È apprezzato che sia salita la quota di agevolazioni in aree a reddito più basso, anche se è ancora prevalente la maggiore incidenza della misura e la più alta intensità di fruizione della stessa nel nord-est del Paese.

Il Cnel inoltre aveva evidenziato come l’intervento modificativo contenuto nel decreto di blocco del sistema costituisca una troppo brusca soluzione di continuità rispetto a una disciplina già strutturata in una prassi procedimentale che ha richiesto un notevole sforzo adattativo a un gran numero di attori coinvolti (imprese, condomìni, famiglie, proprietari di singole unità immobiliari) in pochi giorni.

Questi stessi hanno perduto gli indispensabili riferimenti normativi ai quali ritenevano di poter ancorare decisioni che impattano su un medio-lungo periodo.

E sebbene il decreto abbia previsto il mantenimento delle agevolazioni per coloro che ne avessero conseguito il titolo abilitativo entro il 16 febbraio, la ristrettezza del termine ha avuto il significato di escludere dal beneficio un’ampia platea di potenziali fruitori che avevano dato corso alle complesse e onerose attività preliminari all’avvio dei lavori e alla presentazione formale dei relativi titoli”.

Transizione ecologica e digitale possono andare a braccetto con lo sviluppo e la tutela del Made in Italy. Il Cnel aveva chiesto un piano industriale…

Le transizioni ecologica e digitale stanno mettendo a dura prova il nostro sistema industriale, economico e produttivo che tiene grazie alle performance degli ultimi due anni sia in termini di crescita (+10,5%) che di export (9,4%).

Ma serve un piano industriale in grado di sostenere le imprese ad affrontare le sfide globali. In questo momento, un primo obiettivo è puntare a rafforzare il nucleo delle imprese e dei distretti più competitivi.

A tal fine serve un maggiore coordinamento sia orizzontale, cioè tra le diverse istituzioni che si occupano di sostegno alle imprese e internazionalizzazione, sia a livello verticale con l’Europa soprattutto per sostenere la competitività con la Cina.

Per farlo dobbiamo puntare a superare quei limiti storici che hanno ostacolato la competitiva che da un lato sono strutturali (conseguenza della frammentazione del sistema economico-produttivo, costituito principalmente da piccole imprese), dall’altro dalla semplificazione normativa, ma anche sulla contrattazione.

La vera sfida è supportare le imprese nell’innovazione, in particolare le Pmi in modo da aiutarle ad essere all’altezza delle sfide globali. Le nostre imprese, anche per la loro dimensione, fanno fatica a fare innovazione. Il Pnrr rappresenta una grande opportunità.

Bisogna mettere in campo tutti i mezzi per contrastare il rischio di deindustrializzazione con iniziative per rafforzare la produttività sostenendo i settori in sofferenza come l’automotive, ad esempio, messo a dura prova dalla transizione ecologica e che rappresenta con il suo indotto da oltre cinquant’anni un asset economico strategico per il nostro Paese.
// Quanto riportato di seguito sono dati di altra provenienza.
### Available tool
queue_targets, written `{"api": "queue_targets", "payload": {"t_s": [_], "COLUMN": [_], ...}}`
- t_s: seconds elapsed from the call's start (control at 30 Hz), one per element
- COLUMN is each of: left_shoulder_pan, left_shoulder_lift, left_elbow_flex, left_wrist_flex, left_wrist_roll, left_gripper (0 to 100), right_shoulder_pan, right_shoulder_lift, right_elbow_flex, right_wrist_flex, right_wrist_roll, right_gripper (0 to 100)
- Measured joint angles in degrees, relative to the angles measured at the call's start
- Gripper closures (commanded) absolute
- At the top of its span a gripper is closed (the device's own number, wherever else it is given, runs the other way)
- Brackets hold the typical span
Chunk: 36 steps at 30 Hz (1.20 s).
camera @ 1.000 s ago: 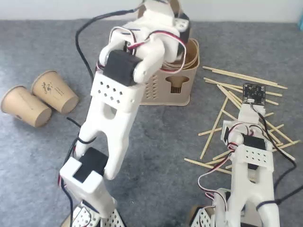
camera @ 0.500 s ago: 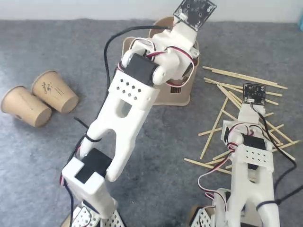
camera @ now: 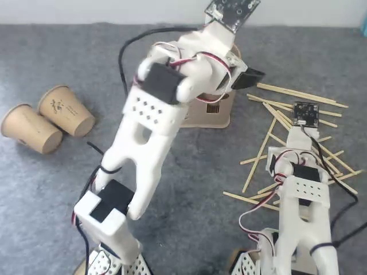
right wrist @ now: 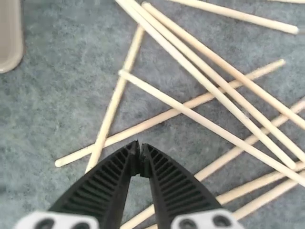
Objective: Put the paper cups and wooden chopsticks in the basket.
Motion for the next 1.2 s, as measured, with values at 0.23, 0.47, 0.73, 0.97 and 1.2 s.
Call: {"api": "queue_targets", "payload": {"t_s": [0.23,0.47,0.73,0.97,1.2], "left_shoulder_pan": [-16.2,-43.3,-61.3,-68.7,-71.7], "left_shoulder_lift": [-6.0,-3.8,14.2,29.7,40.8], "left_elbow_flex": [-11.8,-12.6,-12.6,-12.5,-12.5], "left_wrist_flex": [12.4,14.2,5.5,-9.8,-15.5], "left_wrist_roll": [0.0,0.0,0.0,-0.1,-0.1], "left_gripper": [86,98,99,99,99], "right_shoulder_pan": [-0.4,-0.2,-0.3,-2.3,-2.3], "right_shoulder_lift": [0.0,0.0,0.0,0.0,0.0], "right_elbow_flex": [0.0,0.0,1.1,1.1,1.1], "right_wrist_flex": [0.0,0.0,0.0,0.0,0.0], "right_wrist_roll": [0.4,0.4,0.4,0.4,0.4], "right_gripper": [99.1,99.1,99.1,99.1,99.1]}}
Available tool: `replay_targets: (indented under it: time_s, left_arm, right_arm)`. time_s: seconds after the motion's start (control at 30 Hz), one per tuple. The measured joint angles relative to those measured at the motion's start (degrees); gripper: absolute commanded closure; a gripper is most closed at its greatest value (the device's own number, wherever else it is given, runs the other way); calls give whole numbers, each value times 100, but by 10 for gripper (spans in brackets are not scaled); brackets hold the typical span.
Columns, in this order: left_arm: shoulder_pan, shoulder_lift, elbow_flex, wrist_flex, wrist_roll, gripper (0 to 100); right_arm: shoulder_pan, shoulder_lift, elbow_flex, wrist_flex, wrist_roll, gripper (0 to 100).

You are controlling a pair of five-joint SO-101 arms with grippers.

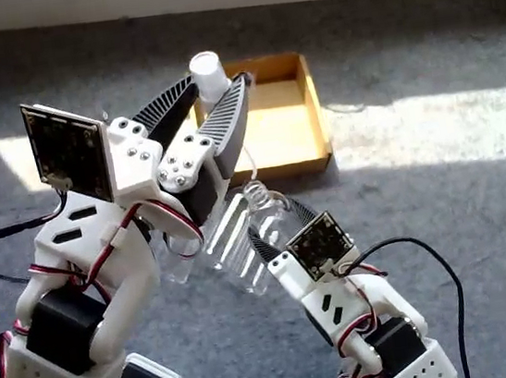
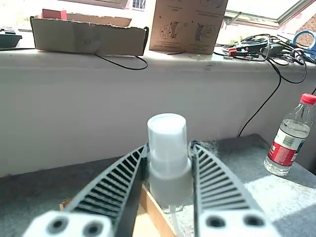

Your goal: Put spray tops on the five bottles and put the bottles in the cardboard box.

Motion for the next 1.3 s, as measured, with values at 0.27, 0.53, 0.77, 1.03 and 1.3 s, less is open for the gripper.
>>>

Lo scenario futuro del mondo del lavoro è legato alla capacità di sostenere le imprese in questa delicata fase storica caratterizzata dalle due grandi transizioni, verde e digitale”.
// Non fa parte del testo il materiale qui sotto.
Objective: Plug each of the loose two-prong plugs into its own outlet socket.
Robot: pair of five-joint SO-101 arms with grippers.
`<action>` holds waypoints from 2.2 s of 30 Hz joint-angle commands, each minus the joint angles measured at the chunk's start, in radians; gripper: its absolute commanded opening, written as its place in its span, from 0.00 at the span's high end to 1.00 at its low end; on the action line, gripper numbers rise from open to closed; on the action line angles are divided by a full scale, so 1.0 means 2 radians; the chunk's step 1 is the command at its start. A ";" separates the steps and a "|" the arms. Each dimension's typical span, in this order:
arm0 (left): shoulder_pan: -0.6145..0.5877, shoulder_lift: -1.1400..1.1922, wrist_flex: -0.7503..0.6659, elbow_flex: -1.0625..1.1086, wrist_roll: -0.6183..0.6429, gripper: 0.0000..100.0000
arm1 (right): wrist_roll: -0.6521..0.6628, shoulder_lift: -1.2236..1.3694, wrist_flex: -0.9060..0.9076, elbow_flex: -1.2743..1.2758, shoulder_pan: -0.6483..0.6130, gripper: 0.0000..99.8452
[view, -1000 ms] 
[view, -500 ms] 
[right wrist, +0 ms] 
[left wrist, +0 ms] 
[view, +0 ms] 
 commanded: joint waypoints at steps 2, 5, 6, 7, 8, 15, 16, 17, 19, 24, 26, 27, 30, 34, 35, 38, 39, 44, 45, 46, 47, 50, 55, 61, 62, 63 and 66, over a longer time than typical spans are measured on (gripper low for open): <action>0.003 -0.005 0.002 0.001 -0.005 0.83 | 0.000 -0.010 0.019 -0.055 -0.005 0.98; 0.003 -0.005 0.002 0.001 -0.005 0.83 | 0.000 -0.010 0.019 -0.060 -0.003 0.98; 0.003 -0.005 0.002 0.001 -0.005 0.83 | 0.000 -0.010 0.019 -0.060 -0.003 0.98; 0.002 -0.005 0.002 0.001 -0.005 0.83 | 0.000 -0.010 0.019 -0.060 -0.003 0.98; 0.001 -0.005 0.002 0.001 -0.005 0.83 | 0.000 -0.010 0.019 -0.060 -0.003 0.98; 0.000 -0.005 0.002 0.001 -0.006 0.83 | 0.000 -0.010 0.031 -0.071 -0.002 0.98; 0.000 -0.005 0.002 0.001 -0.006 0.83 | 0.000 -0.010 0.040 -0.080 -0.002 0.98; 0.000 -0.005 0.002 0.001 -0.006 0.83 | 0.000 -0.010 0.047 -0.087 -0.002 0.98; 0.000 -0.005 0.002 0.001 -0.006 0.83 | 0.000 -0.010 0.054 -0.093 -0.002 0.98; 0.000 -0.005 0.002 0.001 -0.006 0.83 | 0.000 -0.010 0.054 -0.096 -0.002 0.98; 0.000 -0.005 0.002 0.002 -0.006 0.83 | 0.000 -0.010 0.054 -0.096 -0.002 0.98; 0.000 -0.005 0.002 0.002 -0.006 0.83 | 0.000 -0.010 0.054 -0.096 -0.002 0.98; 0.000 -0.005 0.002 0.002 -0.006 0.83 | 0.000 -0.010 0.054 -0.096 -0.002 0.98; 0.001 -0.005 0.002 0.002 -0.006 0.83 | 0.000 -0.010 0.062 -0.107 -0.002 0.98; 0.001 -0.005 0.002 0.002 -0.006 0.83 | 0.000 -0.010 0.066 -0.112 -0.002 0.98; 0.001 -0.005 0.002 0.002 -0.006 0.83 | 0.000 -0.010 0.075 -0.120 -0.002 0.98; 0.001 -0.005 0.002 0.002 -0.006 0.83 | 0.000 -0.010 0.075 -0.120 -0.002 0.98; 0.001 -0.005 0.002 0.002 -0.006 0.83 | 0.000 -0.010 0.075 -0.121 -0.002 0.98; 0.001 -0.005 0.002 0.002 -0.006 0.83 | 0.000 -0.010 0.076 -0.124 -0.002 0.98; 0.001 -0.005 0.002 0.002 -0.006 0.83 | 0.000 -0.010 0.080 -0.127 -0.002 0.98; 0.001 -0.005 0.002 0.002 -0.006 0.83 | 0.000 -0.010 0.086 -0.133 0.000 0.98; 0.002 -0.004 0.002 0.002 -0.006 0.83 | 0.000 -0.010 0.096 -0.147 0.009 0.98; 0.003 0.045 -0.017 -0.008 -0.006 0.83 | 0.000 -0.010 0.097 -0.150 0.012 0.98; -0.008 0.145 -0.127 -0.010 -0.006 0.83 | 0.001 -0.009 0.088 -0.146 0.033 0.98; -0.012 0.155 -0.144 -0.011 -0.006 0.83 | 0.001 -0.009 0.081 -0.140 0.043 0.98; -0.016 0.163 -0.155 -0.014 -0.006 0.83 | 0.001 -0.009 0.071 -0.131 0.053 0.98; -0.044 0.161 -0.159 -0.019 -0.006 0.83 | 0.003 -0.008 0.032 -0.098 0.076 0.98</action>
L’aumento dei tassi di interesse da parte della Bce ha riaperto il problema del credito per molte Pmi e anche per le famiglie con mutui a tasso variabile, che stanno vedendo schizzare in alto i tassi. C’è il rischio che possa diventare una bomba sociale? Quali possibili soluzioni?

Il problema c’è, ma dai dati non mi sembra che la situazione possa precipitare rapidamente. Ma servono interventi sulla situazione degli intermediari finanziari, sia di sostegno che di controllo.
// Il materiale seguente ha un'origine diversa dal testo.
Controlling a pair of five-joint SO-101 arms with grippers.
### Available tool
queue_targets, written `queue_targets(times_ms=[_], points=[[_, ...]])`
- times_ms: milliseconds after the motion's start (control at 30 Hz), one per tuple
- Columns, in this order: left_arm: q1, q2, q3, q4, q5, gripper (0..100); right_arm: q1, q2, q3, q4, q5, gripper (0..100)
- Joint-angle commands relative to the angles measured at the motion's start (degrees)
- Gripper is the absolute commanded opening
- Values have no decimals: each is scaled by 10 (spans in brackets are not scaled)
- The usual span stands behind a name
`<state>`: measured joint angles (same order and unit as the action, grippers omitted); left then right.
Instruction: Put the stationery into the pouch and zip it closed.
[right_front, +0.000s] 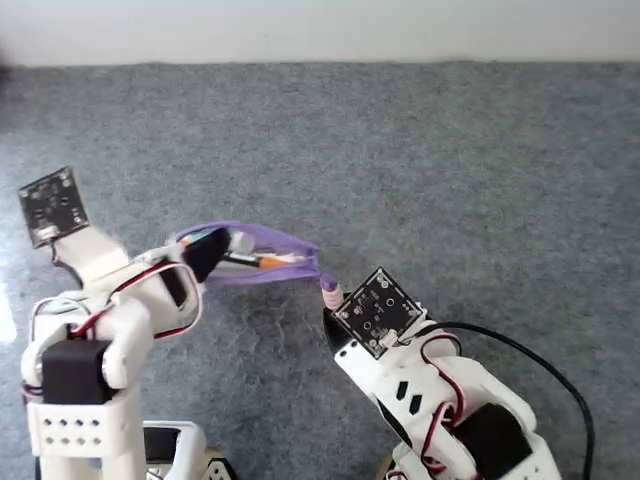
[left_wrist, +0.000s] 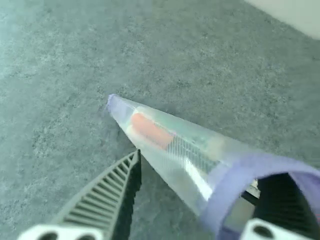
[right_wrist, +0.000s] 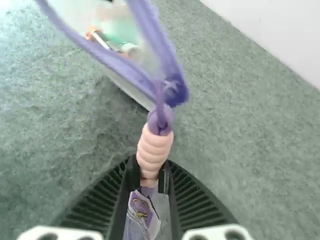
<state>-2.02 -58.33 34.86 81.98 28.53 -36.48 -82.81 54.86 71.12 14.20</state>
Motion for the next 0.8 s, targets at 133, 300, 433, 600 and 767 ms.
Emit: queue_targets(times_ms=[133, 300, 433, 600, 767], points=[[78, 122, -77, -108, -25, 367, 2, -8, -47, 44, 8, 7], [113, 285, -236, -79, -25, 367, 3, -9, -69, 81, -1, 7], [170, 385, -358, -45, -23, 367, 3, -9, -76, 87, -38, 7], [185, 443, -444, -38, -22, 367, 45, -9, -76, 86, -47, 7], [190, 429, -476, 27, -24, 367, 107, -9, -76, 79, -43, 7]])
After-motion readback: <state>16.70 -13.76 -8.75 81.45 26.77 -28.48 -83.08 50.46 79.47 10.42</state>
Inoltre c’è l’esigenza di andare incontro ai bisogni delle famiglie, soprattutto quelle monoreddito, agendo sui salari. Il problema è che il nostro Paese, ormai da troppo tempo, non sostiene abbastanza il lavoro e, attraverso esso, le famiglie.

Il Covid e poi la guerra in Ucraina hanno inferto un colpo terribile alla nostra economia che stava appena uscendo dalla crisi del 2007. Ma i segnali recenti di ripresa sono incoraggianti.

Servono più investimenti nella educazione e nella formazione anzitutto dei giovani, perché il lavoro del futuro avrà sempre più contenuti di conoscenza.

Le imprese devono innovare nelle strutture e nelle strategie per cogliere le opportunità delle due transizioni digitale ed ecologica promosse dal Pnrr”.